Portal hemodynamic changes after hepatocyte transplantation in acute hepatic failure
- PMID: 15591772
- DOI: 10.1007/BF02254360
Portal hemodynamic changes after hepatocyte transplantation in acute hepatic failure
Abstract
Hepatocyte transplantation has been proposed as an alternative for rescuing patients with acute hepatic failure. However, portal hemodynamic changes and issues of safety after hepatocyte transplantation in acute hepatic failure have not been systemically evaluated because of the lack of a suitable experimentation system. In this study, we created a novel spring-guidewire introducer needle to simplify the technique for long-term portal cannulation in F-344 rats. The portal cannula was capable of being used for blood sampling, infusion of hepatocytes, and measurement of portal hemodynamic changes.

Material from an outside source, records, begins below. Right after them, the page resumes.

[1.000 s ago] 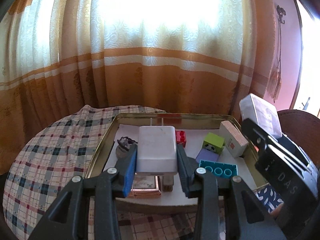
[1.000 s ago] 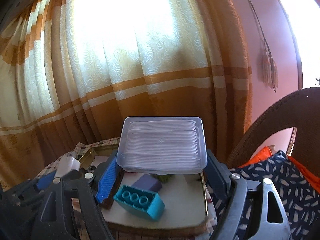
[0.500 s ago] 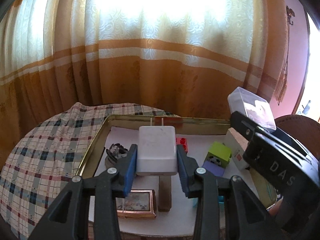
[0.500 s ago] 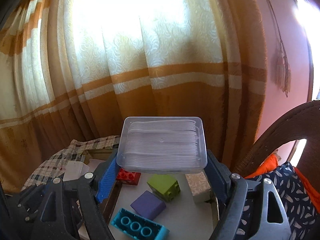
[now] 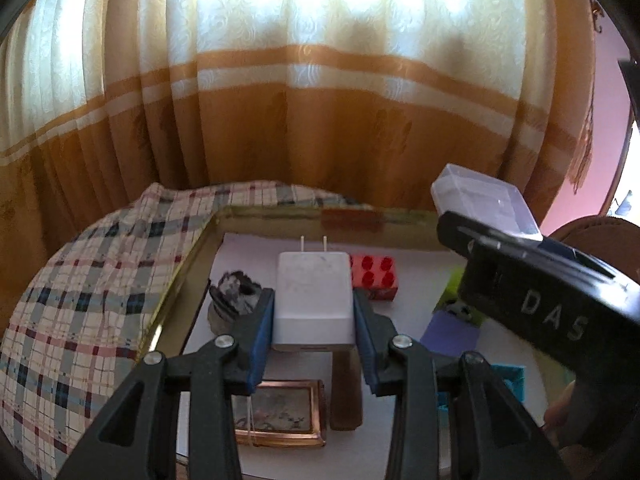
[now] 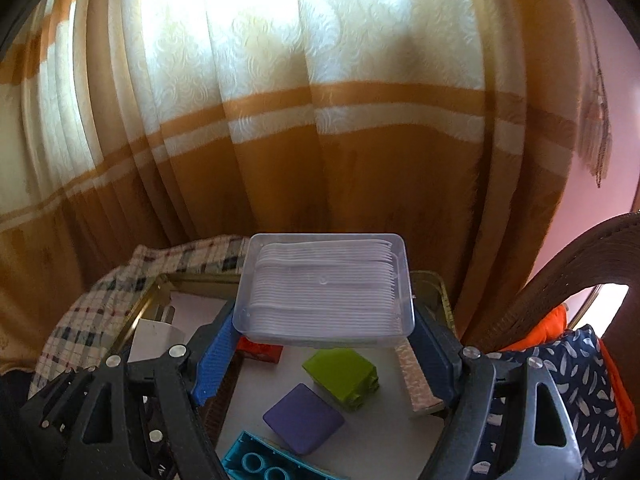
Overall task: Organize rigid objects
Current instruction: 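Lower the charger into the tray with the left while the right lowers the clear box, then open both grippers to release the charger and clear box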
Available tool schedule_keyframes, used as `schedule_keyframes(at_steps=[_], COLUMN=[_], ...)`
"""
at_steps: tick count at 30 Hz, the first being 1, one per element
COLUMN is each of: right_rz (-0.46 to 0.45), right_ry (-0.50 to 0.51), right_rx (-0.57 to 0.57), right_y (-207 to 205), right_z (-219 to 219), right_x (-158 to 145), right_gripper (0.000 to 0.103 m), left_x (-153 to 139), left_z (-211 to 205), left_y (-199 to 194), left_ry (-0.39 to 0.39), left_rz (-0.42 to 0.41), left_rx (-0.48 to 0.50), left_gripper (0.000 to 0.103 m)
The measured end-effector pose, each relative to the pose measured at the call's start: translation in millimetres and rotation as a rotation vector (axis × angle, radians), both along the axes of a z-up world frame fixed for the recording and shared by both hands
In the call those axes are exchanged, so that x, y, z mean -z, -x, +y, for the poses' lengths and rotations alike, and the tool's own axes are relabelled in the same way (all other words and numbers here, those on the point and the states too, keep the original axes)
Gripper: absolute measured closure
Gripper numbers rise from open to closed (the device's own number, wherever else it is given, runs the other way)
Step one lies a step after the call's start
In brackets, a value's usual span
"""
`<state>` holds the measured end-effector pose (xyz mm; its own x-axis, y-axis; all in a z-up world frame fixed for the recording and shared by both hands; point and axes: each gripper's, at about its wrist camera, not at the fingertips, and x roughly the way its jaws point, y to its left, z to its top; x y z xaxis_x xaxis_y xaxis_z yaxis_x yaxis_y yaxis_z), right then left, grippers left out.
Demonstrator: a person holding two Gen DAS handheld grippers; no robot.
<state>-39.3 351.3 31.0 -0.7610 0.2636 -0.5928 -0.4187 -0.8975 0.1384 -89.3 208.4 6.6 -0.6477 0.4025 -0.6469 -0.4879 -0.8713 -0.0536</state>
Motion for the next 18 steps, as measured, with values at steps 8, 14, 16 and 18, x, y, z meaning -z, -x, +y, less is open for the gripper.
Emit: schedule_keyframes(at_steps=[8,14,16,18], right_rz=[-0.066,-0.135,-0.141,-0.113], right_ry=[0.039,0.110,0.141,0.147], right_rx=[-0.016,-0.038,-0.042,-0.036], right_y=[14,28,28,22], right_z=[-2,-3,-1,-1], right_x=[9,18,21,20], right_gripper=[0.021,0.020,0.017,0.014], left_x=[12,14,13,9], left_z=[5,16,18,14], left_y=[5,7,6,3], left_ry=[0.070,0.130,0.148,0.131], left_rz=[-0.015,0.016,0.018,0.016], left_rx=[-0.026,-0.020,-0.016,-0.019], left_gripper=[0.066,0.054,0.010,0.001])
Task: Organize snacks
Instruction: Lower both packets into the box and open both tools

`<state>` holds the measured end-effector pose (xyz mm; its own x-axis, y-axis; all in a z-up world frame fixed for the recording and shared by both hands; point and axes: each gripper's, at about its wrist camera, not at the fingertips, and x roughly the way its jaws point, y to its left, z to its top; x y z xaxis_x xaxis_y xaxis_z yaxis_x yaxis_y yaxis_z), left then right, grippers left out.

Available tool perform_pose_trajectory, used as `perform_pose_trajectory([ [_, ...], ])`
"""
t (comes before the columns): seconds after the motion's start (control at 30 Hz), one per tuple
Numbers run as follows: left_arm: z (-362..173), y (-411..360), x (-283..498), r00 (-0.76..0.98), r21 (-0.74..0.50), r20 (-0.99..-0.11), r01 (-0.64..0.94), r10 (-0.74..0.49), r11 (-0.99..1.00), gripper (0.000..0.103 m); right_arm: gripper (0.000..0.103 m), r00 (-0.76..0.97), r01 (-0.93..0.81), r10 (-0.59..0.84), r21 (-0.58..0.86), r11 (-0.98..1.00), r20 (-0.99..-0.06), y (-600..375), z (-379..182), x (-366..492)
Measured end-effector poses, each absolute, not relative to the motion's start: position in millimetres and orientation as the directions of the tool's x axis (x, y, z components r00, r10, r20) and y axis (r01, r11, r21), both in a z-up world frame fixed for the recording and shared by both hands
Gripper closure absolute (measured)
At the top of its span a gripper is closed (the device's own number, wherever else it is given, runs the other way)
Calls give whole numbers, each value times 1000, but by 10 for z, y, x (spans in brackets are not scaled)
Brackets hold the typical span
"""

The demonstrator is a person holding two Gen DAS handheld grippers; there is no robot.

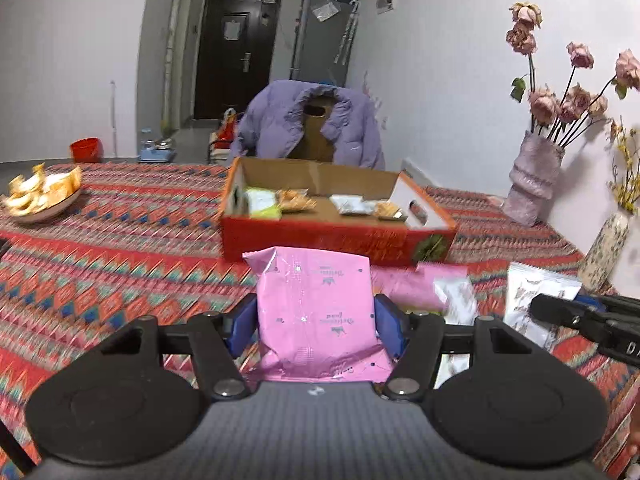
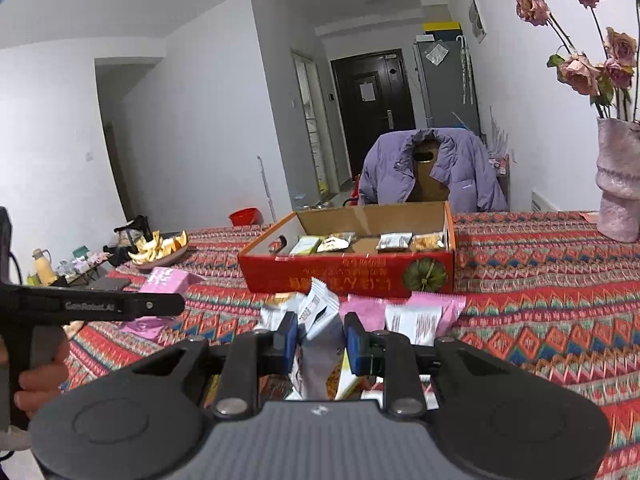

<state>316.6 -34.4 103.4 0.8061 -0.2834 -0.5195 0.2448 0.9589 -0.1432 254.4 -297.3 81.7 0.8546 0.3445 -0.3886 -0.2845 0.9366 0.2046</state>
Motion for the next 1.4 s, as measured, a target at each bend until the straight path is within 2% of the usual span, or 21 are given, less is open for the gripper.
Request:
perform_pose_trajectory([
  [0.23, 1282, -721, 4365, 777, -177, -539, 274, -326, 945, 40, 79, 824, -364, 404, 176, 915, -397, -3280, 1158, 3672],
  [0.43, 1087, -1116, 5685, 731, -206, -622, 193, -281, 959, 40, 79, 733, -406, 407, 130, 905, -544, -3369, 1119, 5059],
  [0.57, 787, -1404, 6412, 692, -172, -676, 186, -254, 967, 40, 79, 638, -420, 400, 139, 897, -658, -3332, 841, 5844],
  [0.7, 485, -1570, 6894, 650, -137, -732, 152, -203, 979, 40, 79, 581, -434, 346, 80, 898, -736, -3222, 566, 6311],
  [0.8, 327, -1603, 7063, 614, -145, -763, 141, -201, 979, 39, 78, 582, -435, 264, -19, 900, -769, -3143, 439, 6467],
  [0.87, 269, -1626, 7082, 623, -132, -756, 153, -199, 979, 30, 77, 612, -411, 202, -90, 907, -765, -3102, 424, 6510],
  [0.97, 288, -1625, 7050, 635, -103, -749, 170, -189, 980, 28, 52, 660, -382, 172, -129, 915, -731, -3103, 488, 6487],
  [1.0, 322, -1614, 7033, 636, -108, -745, 182, -201, 977, 27, 49, 666, -375, 180, -117, 920, -724, -3117, 526, 6477],
  [1.4, 1175, -1184, 6340, 720, -35, -666, 230, -194, 973, 21, 43, 723, -368, 196, -129, 921, -663, -3081, 1220, 5883],
])
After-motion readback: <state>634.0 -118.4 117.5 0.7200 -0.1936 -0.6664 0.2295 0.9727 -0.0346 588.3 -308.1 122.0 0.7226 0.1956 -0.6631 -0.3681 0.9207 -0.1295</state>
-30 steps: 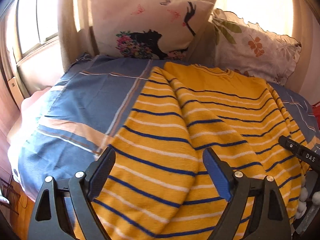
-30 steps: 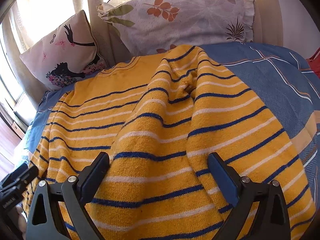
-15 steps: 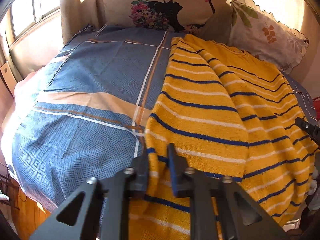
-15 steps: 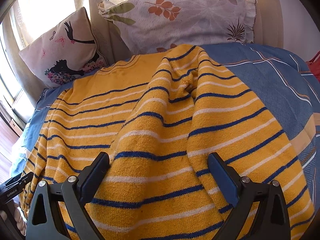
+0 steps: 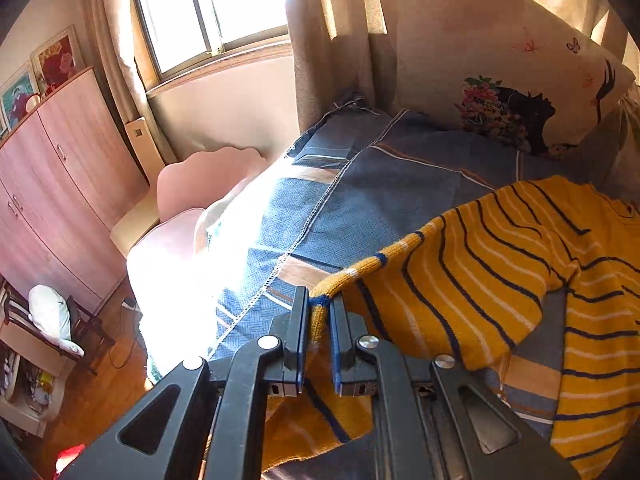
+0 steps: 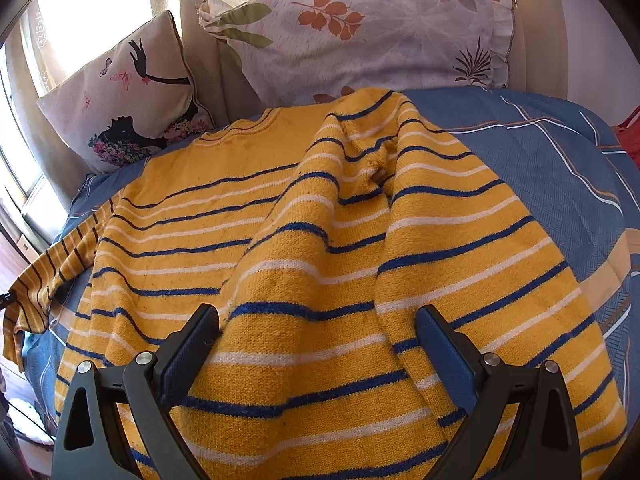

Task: Fold small clothes
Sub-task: 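Grasp a sleeve with the left gripper and pull it outward to spread, then grasp the other sleeve with the right gripper and lay it across the body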

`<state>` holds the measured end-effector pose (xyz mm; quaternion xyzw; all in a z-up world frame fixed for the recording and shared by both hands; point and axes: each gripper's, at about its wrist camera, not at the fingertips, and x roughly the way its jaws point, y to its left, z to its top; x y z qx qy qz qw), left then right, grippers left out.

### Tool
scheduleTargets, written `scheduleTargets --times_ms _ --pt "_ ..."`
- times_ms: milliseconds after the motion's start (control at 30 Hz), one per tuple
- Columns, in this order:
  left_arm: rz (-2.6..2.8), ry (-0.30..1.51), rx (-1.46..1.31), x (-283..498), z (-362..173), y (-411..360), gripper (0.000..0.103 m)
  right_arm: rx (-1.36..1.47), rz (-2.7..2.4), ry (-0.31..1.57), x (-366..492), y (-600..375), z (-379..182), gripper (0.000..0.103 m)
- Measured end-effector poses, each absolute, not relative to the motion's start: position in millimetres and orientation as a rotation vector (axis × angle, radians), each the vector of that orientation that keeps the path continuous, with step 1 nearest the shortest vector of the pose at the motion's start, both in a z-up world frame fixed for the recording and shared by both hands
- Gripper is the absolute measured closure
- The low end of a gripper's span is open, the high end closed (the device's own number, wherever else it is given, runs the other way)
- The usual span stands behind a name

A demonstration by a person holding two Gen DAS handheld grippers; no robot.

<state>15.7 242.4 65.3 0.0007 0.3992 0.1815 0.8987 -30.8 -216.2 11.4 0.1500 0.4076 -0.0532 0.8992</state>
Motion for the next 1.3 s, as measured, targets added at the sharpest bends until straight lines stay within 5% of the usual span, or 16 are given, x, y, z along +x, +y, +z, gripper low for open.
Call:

One week after portal cannulation, rats were injected with D-galactosamine (1.35 g/kg, i.p.) to induce hepatic failure. Hepatocytes (2 x 10(7)) were infused intraportally 24-26 h after induction of liver injury. Portal pressures were recorded for up to 60 min after hepatocyte transplantation. Intraportal infusion of 2 x 10(7) hepatocytes caused an instantaneous onset of portal hypertension. The magnitude of the rise in portal pressure was similar in both normal rats and rats with acute hepatic failure (33.0 +/- 7.1 vs. 37.7 +/- 0.5 mm Hg; p = 0.23). However, the resolution rate of portal hypertension was remarkably delayed in rats with acute hepatic failure, and the portal pressure was significantly higher than that in normal rats 60 min after hepatocyte transplantation (25.0 +/- 2.8 vs. 14.5 +/- 2.4 mm Hg; p = 0.007). In conclusion, we have established a simple new technique for long-term portal cannulation of rats. Our studies provide critical insights into the delayed resolution of portal hemodynamics after hepatocyte transplantation in subjects with acute hepatic failure.